Your instructions
Find and copy each line of the records where the string "lower" shows up.

[Extracted records]
---

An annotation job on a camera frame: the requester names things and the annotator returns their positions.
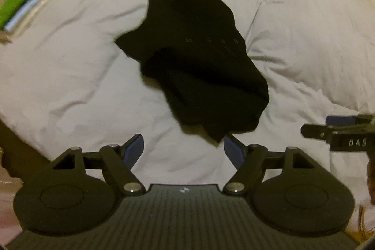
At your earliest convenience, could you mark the black knit cardigan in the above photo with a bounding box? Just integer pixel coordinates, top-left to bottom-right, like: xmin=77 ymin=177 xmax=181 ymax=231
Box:
xmin=115 ymin=0 xmax=269 ymax=142

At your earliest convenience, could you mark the right hand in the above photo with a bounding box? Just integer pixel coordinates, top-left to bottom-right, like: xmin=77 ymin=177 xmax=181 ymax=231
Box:
xmin=367 ymin=154 xmax=375 ymax=205

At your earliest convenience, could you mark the white duvet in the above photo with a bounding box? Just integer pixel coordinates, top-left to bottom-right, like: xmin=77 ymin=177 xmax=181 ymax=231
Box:
xmin=0 ymin=0 xmax=375 ymax=239

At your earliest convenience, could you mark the light blue folded garment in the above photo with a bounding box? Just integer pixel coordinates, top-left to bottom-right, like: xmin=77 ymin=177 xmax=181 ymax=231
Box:
xmin=3 ymin=0 xmax=42 ymax=32

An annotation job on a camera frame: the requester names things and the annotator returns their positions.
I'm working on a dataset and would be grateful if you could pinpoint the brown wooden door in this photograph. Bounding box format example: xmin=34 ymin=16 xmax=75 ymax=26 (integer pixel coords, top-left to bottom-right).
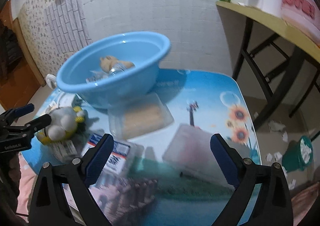
xmin=1 ymin=1 xmax=46 ymax=110

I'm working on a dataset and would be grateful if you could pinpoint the blue picture-printed folding table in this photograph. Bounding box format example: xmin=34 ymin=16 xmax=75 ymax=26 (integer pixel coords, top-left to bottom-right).
xmin=22 ymin=68 xmax=261 ymax=225

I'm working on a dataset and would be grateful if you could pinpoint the wooden desk with black legs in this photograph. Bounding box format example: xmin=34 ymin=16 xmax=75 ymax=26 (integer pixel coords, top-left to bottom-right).
xmin=216 ymin=1 xmax=319 ymax=129

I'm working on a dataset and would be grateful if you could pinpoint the tan plush bear toy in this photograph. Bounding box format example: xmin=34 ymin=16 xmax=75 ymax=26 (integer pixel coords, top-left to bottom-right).
xmin=100 ymin=55 xmax=135 ymax=73

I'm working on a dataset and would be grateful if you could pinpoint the blue plastic basin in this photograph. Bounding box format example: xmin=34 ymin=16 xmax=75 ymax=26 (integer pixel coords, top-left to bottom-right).
xmin=56 ymin=32 xmax=171 ymax=109

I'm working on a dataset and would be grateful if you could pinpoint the pink container with letters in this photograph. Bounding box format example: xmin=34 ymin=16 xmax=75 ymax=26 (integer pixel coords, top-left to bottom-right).
xmin=281 ymin=0 xmax=319 ymax=45

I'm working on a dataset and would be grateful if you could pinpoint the clear box of cotton swabs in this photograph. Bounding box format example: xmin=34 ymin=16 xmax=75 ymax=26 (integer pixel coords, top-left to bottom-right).
xmin=108 ymin=93 xmax=174 ymax=140

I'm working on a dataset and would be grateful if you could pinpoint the blue-labelled packet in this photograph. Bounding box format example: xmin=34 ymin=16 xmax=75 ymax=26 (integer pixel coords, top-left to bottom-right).
xmin=81 ymin=133 xmax=137 ymax=184

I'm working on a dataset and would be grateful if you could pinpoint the grey yellow plush toy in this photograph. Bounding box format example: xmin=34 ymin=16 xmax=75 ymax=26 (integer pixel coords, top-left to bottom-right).
xmin=36 ymin=106 xmax=87 ymax=145

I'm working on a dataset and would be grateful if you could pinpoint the green waste bin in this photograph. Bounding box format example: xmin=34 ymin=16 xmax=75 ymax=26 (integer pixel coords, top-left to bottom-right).
xmin=281 ymin=136 xmax=313 ymax=172

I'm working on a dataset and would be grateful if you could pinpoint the frosted plastic box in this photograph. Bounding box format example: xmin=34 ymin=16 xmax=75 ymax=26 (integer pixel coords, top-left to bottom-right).
xmin=162 ymin=124 xmax=230 ymax=187

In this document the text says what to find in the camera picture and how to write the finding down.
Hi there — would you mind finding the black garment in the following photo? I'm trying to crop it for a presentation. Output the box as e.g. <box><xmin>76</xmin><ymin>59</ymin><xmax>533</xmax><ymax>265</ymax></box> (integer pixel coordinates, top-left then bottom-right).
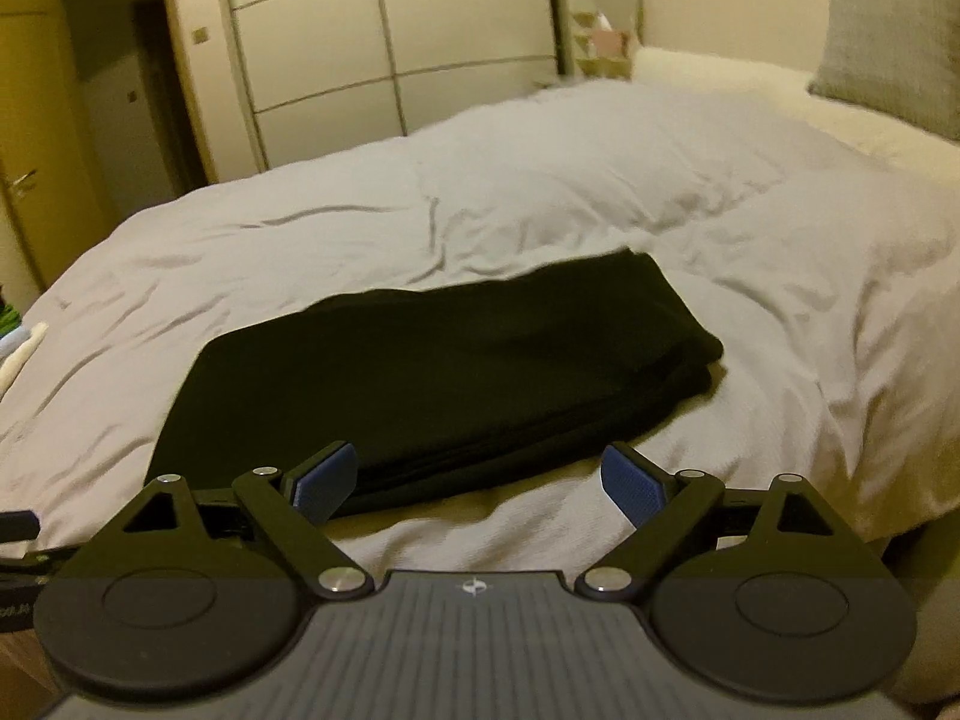
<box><xmin>148</xmin><ymin>250</ymin><xmax>724</xmax><ymax>515</ymax></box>

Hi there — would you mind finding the green folded cloth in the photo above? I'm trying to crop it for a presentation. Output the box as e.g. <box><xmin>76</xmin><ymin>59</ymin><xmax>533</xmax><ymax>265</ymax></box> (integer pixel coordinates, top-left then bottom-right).
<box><xmin>0</xmin><ymin>304</ymin><xmax>21</xmax><ymax>337</ymax></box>

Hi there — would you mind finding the white duvet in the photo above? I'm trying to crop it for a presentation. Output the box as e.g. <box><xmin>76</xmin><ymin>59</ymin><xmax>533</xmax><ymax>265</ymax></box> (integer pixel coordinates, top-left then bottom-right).
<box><xmin>2</xmin><ymin>82</ymin><xmax>958</xmax><ymax>548</ymax></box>

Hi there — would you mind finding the wooden door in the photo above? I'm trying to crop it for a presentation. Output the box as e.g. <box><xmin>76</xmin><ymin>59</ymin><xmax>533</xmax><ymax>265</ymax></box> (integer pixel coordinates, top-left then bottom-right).
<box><xmin>2</xmin><ymin>0</ymin><xmax>116</xmax><ymax>289</ymax></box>

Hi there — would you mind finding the cream pillow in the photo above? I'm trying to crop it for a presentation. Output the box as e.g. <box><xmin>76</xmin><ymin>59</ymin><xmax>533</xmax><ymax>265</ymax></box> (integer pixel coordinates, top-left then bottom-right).
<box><xmin>631</xmin><ymin>47</ymin><xmax>960</xmax><ymax>188</ymax></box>

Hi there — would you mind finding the grey checked cushion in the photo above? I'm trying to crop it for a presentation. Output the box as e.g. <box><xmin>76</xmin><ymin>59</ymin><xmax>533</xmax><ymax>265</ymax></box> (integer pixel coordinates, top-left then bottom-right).
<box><xmin>807</xmin><ymin>0</ymin><xmax>958</xmax><ymax>142</ymax></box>

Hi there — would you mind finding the wooden shelf unit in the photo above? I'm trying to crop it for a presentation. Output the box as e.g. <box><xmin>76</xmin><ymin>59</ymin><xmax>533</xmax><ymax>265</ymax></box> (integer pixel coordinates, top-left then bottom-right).
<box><xmin>566</xmin><ymin>0</ymin><xmax>633</xmax><ymax>80</ymax></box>

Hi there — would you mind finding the white sliding wardrobe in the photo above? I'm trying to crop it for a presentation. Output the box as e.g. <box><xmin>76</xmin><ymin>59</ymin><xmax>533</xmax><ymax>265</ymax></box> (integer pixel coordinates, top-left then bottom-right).
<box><xmin>228</xmin><ymin>0</ymin><xmax>563</xmax><ymax>167</ymax></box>

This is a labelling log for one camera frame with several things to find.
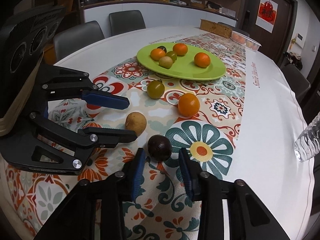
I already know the clear water bottle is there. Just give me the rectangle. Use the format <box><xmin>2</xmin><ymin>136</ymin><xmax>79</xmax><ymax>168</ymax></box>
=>
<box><xmin>293</xmin><ymin>113</ymin><xmax>320</xmax><ymax>162</ymax></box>

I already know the small orange tomato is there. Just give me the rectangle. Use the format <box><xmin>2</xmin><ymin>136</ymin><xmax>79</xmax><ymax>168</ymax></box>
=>
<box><xmin>178</xmin><ymin>93</ymin><xmax>200</xmax><ymax>118</ymax></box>

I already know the dark purple plum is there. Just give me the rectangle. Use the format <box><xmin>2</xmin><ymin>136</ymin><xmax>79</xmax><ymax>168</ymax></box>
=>
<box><xmin>158</xmin><ymin>46</ymin><xmax>167</xmax><ymax>53</ymax></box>

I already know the orange tangerine left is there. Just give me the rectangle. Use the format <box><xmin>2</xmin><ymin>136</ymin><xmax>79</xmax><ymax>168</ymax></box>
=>
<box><xmin>172</xmin><ymin>43</ymin><xmax>188</xmax><ymax>56</ymax></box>

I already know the woven wicker box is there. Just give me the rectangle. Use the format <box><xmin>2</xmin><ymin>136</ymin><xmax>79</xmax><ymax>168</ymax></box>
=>
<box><xmin>200</xmin><ymin>19</ymin><xmax>232</xmax><ymax>38</ymax></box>

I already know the dark brown door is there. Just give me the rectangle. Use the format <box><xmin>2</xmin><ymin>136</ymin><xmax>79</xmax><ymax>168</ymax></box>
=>
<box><xmin>236</xmin><ymin>0</ymin><xmax>298</xmax><ymax>65</ymax></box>

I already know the tan longan on plate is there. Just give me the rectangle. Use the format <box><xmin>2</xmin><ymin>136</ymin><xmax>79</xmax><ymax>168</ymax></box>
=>
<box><xmin>158</xmin><ymin>56</ymin><xmax>173</xmax><ymax>69</ymax></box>

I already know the green tomato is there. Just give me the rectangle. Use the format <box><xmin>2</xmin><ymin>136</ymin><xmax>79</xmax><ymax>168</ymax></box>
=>
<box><xmin>147</xmin><ymin>80</ymin><xmax>165</xmax><ymax>99</ymax></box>
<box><xmin>166</xmin><ymin>51</ymin><xmax>177</xmax><ymax>63</ymax></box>

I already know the red and white door poster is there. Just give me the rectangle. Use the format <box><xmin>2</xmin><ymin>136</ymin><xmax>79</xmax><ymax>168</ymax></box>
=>
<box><xmin>255</xmin><ymin>0</ymin><xmax>278</xmax><ymax>33</ymax></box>

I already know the grey chair far end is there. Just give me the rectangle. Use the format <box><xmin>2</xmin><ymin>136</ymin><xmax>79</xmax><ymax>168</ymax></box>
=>
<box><xmin>218</xmin><ymin>22</ymin><xmax>249</xmax><ymax>37</ymax></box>

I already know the white kitchen counter cabinet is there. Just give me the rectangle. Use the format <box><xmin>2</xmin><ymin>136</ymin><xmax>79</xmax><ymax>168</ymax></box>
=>
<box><xmin>84</xmin><ymin>3</ymin><xmax>237</xmax><ymax>38</ymax></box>

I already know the white tablecloth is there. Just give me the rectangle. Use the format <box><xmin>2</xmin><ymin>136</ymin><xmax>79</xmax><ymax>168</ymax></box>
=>
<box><xmin>1</xmin><ymin>27</ymin><xmax>315</xmax><ymax>239</ymax></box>

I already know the patterned table runner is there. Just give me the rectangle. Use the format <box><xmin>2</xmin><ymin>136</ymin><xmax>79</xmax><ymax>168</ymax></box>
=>
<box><xmin>1</xmin><ymin>34</ymin><xmax>246</xmax><ymax>239</ymax></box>

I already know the green round plate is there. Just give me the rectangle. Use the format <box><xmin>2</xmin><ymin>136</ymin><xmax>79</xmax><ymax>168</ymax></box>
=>
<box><xmin>137</xmin><ymin>42</ymin><xmax>226</xmax><ymax>81</ymax></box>

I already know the orange tangerine right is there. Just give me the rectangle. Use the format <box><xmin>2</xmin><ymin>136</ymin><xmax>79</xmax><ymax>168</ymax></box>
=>
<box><xmin>194</xmin><ymin>52</ymin><xmax>211</xmax><ymax>68</ymax></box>

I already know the large orange tomato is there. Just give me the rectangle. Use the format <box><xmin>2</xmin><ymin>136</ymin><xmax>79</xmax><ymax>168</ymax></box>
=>
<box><xmin>150</xmin><ymin>48</ymin><xmax>166</xmax><ymax>61</ymax></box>

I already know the grey chair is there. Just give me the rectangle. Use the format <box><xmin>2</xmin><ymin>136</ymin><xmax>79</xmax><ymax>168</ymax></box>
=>
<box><xmin>53</xmin><ymin>21</ymin><xmax>105</xmax><ymax>61</ymax></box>
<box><xmin>281</xmin><ymin>64</ymin><xmax>311</xmax><ymax>103</ymax></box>
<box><xmin>108</xmin><ymin>10</ymin><xmax>146</xmax><ymax>36</ymax></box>

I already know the orange tangerine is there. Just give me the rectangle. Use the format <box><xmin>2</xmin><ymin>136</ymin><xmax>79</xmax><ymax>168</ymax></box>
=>
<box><xmin>194</xmin><ymin>52</ymin><xmax>211</xmax><ymax>68</ymax></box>
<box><xmin>172</xmin><ymin>43</ymin><xmax>188</xmax><ymax>56</ymax></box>

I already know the dark plum fruit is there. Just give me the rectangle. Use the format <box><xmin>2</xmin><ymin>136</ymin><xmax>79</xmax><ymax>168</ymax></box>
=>
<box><xmin>148</xmin><ymin>134</ymin><xmax>172</xmax><ymax>162</ymax></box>

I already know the grey chair near left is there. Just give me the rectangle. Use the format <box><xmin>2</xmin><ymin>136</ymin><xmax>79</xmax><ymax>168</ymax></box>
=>
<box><xmin>53</xmin><ymin>21</ymin><xmax>105</xmax><ymax>61</ymax></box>

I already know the tan longan fruit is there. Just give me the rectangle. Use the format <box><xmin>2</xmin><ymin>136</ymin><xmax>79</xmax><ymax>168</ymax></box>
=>
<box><xmin>125</xmin><ymin>112</ymin><xmax>147</xmax><ymax>136</ymax></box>

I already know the grey chair right side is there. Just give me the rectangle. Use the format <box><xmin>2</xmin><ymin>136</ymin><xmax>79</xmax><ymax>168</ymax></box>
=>
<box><xmin>281</xmin><ymin>64</ymin><xmax>311</xmax><ymax>103</ymax></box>

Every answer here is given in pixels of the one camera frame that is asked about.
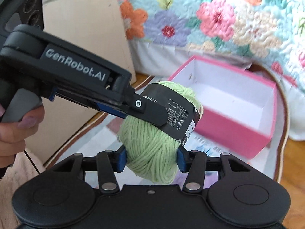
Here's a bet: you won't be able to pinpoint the checkered rug brown border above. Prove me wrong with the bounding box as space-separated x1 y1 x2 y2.
44 62 290 189

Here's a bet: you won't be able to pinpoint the floral quilted bedspread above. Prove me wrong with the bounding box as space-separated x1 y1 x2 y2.
118 0 304 141

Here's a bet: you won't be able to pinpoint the left hand painted nails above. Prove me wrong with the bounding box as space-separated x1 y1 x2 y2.
1 105 44 168

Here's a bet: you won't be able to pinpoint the beige cabinet panel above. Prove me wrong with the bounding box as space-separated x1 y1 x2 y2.
23 0 137 166

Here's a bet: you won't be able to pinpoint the thin black cable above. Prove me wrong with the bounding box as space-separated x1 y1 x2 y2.
23 148 41 175

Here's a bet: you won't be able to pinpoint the green yarn ball black label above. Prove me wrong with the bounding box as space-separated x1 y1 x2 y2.
118 81 204 184

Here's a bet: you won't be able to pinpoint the pink cardboard box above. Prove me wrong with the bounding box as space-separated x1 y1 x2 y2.
169 56 277 159

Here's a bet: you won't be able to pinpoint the pink fuzzy sleeve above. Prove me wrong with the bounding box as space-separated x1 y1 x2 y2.
1 148 45 228

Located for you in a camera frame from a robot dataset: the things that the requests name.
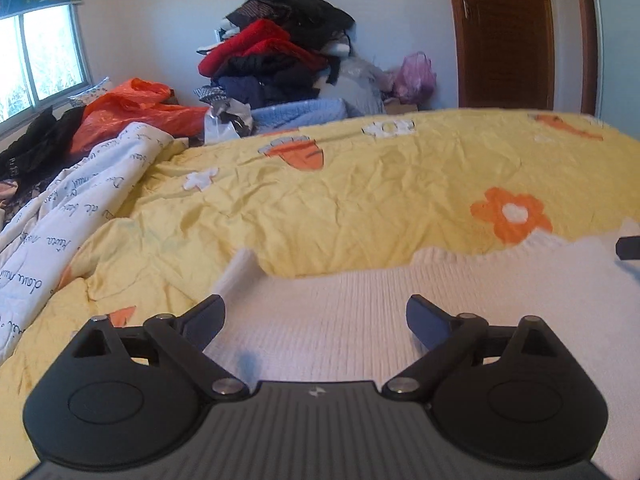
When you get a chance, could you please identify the white knitted sweater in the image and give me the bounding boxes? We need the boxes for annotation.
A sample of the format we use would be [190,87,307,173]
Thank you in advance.
[205,220,639,479]

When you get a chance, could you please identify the black clothes by window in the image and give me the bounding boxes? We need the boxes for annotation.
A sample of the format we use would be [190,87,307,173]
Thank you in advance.
[1,106,85,180]

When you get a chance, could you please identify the dark navy clothes stack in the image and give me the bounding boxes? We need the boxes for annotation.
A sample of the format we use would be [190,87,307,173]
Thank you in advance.
[210,54,320,110]

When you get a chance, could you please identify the white lettered blanket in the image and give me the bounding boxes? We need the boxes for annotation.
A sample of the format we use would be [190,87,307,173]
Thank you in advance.
[1,122,175,360]

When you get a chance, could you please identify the yellow carrot print quilt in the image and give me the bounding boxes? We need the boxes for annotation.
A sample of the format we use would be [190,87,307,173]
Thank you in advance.
[1,110,639,479]

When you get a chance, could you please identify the white crumpled plastic bag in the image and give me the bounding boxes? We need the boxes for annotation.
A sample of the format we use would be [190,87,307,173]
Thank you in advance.
[204,99,254,145]

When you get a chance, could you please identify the orange plastic bag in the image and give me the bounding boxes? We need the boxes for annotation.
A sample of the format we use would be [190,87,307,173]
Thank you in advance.
[68,78,208,156]

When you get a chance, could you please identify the light blue folded blanket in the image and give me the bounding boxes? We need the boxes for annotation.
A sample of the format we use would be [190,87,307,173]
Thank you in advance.
[252,99,362,134]

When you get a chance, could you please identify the pink plastic bag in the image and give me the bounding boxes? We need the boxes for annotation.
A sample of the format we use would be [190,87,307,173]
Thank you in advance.
[393,51,437,105]

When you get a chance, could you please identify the brown wooden door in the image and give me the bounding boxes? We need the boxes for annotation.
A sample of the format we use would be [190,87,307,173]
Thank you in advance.
[451,0,600,114]

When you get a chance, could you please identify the clear grey plastic bag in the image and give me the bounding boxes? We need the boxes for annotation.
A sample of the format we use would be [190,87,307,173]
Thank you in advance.
[314,56,393,118]

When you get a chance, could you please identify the red garment on pile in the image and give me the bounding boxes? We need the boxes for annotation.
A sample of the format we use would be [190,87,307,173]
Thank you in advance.
[198,18,328,78]

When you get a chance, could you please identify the black garment pile top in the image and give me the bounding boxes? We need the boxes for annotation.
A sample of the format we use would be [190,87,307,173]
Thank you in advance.
[226,0,355,51]

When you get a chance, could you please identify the window with metal frame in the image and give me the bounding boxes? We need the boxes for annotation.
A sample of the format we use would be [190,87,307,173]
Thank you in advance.
[1,4,92,136]

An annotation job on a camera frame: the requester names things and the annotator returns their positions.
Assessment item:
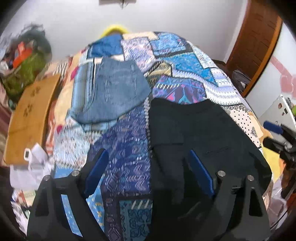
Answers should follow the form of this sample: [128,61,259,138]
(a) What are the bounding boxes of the grey plush toy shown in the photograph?
[18,24,52,62]

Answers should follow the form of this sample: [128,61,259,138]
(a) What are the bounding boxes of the wooden cutout board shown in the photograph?
[4,74,61,165]

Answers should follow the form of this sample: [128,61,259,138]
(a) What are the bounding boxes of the green fabric storage basket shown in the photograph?
[1,52,47,103]

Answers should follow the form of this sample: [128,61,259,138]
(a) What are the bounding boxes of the brown wooden door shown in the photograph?
[226,1,282,97]

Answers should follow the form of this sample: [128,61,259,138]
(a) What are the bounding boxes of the blue denim jeans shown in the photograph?
[73,57,151,124]

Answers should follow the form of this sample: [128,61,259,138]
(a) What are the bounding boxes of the patchwork patterned bedspread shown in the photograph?
[46,32,262,240]

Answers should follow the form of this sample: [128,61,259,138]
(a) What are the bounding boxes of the orange box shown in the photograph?
[13,42,33,68]

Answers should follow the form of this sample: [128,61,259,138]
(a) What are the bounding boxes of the black pants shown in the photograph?
[147,98,272,240]

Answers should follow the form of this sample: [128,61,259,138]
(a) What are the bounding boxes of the white paper sheets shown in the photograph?
[10,143,54,191]

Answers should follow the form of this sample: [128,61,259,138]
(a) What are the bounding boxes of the striped pink gold curtain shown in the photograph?
[0,84,11,167]

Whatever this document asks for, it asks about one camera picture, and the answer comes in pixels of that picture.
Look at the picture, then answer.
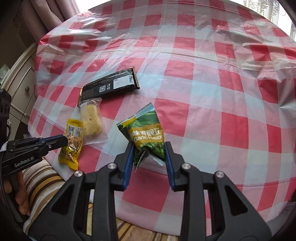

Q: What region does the white cabinet with drawers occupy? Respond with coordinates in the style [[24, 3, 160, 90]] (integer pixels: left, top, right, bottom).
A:
[[1, 43, 37, 140]]

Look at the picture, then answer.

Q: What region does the white lace curtain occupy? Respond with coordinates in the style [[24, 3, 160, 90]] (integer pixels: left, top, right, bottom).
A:
[[238, 0, 295, 41]]

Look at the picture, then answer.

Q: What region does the person left hand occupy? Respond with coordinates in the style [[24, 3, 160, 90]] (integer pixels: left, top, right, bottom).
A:
[[15, 172, 30, 216]]

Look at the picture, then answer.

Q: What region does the red white checkered tablecloth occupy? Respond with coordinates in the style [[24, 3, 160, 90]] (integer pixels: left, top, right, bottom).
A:
[[28, 1, 295, 221]]

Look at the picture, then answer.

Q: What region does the pink curtain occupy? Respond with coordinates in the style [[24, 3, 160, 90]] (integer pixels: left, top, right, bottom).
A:
[[13, 0, 79, 42]]

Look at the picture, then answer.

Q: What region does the yellow snack packet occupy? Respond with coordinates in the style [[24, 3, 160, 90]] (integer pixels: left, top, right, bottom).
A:
[[58, 119, 84, 171]]

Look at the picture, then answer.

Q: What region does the striped plush sofa cover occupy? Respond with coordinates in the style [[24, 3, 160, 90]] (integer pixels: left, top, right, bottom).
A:
[[21, 157, 181, 241]]

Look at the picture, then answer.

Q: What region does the green garlic pea packet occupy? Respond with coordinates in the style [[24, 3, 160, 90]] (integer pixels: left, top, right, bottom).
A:
[[117, 103, 165, 169]]

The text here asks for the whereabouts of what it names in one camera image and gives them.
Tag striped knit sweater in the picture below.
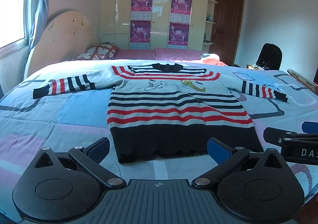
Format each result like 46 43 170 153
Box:
33 63 288 163

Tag pile of colourful clothes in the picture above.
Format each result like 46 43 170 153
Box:
199 53 227 66

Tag wooden side furniture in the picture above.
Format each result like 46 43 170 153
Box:
287 69 318 95

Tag black draped chair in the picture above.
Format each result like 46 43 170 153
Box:
256 43 282 70

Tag brown wooden door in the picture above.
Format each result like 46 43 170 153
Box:
209 0 245 66

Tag near patterned pillow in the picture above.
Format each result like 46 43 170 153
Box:
72 53 108 61

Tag patterned pillow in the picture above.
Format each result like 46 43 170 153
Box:
72 53 108 61
85 43 120 59

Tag lower right magenta poster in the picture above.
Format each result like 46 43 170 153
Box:
167 22 189 49

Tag magenta poster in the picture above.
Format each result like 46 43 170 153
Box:
167 22 189 49
129 20 151 49
130 0 152 20
170 0 192 24

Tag pink checked bedsheet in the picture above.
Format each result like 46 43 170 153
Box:
112 48 203 64

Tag far patterned pillow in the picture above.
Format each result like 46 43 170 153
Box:
85 43 120 59

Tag beige rounded headboard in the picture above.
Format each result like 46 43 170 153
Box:
23 11 98 79

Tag upper right magenta poster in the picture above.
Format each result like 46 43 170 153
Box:
170 0 192 24

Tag lower left magenta poster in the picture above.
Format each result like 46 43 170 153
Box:
129 20 151 49

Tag upper left magenta poster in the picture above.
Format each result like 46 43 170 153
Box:
130 0 152 20

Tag bright window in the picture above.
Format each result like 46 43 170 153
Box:
1 0 25 48

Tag corner wall shelves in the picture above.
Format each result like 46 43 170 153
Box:
203 0 218 51

---

Response to this exercise
Tag lower right magenta poster in the picture above.
Tag lower left magenta poster in the picture above.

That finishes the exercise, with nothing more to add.